結論3
彼を待っている30分くらいの間、
最初は、今後同じ職場で働いていくのに、いかにわだかまり少なく終わらせるかを考えていたのに、
今日が終わればもう彼の肌に触れることはないんだと、一瞬思い返した途端、
彼を失わずに、なおかつあたしも不安を解消できる方法はないんだろうかと考えるようになっていました。
考えて考えた結果、自分の気持ちを全部全部吐き出して、彼に聞いてもらうこと以外に解決策はないと。

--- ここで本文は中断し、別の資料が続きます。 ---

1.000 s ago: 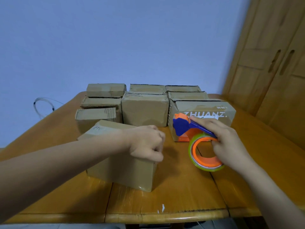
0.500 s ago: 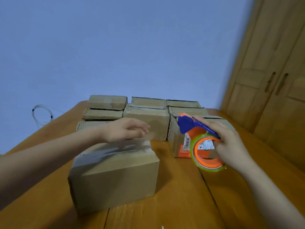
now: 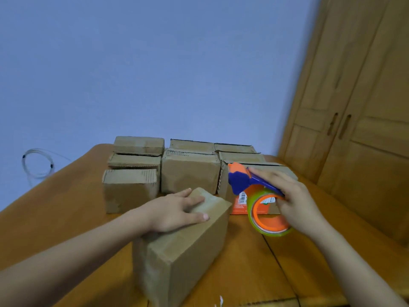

聞いてもらって、それを彼がめんどくさいと、そんなつまらない事にこだわる女だとは思わなかったと言うならば、
そんな薄情なオトコを好きになってしまった自分を責めようと。
本音をぶつけ合えない相手なら、ここで終わって正解なふたりなんだと思いました。
自分の感情のベクトルを定め、彼を迎え入れました。
なるべく感情が高ぶらないように、落ち着いて自分の気持ちを伝えようと、
最低限の言葉を選びながら、
あたしは今、
彼のことを嫌いになって離れたいと思っているわけではないこと、
彼があたしのことを大切に思ってくれていることは十分に感じているということ、
彼と出会ってから表には出さないけれどそれなりに色々考えていたということ、
「それについてあなたは話したがらないけれど、あたしにはそれなりの罪悪感だってあったりするんだよ」と、
その後には、
”だから、はぐらかさずにちゃんと全部向き合おうよ” と、繋がるはずでした。
でもその言葉に彼は、
「分かったもういいよ、今までそんな気持ちを抱かせていたなら、なにもかもオレが悪いよ」
と、もう聞きたくないと言わんばかりに、あたしの言葉を待たずに言い放ちました。
その言葉で、あたしはもう、何も言えなくなりました。
言葉に詰まったあたしの後ろで彼は、
「今までありがとう」 ってことを、何度も言っていました。
彼を待つ30分の間、あたしは彼との未来を考えていたけど、そんなこと彼が知るわけなくて、
彼は、ここに来る30分の間、あたしと別れることを考えていたんだ。
それもこれも、我慢できなくなってしまったあたしが悪い。
欲を出した、あたしが悪いんだな。
彼に、
「さっきの電話でだいたいお前の気持ちは分かってるから、最後にちゃんと顔を見て終わらせて」
と、言われたけど、
”最後”って思うと、彼を見ることができませんでした。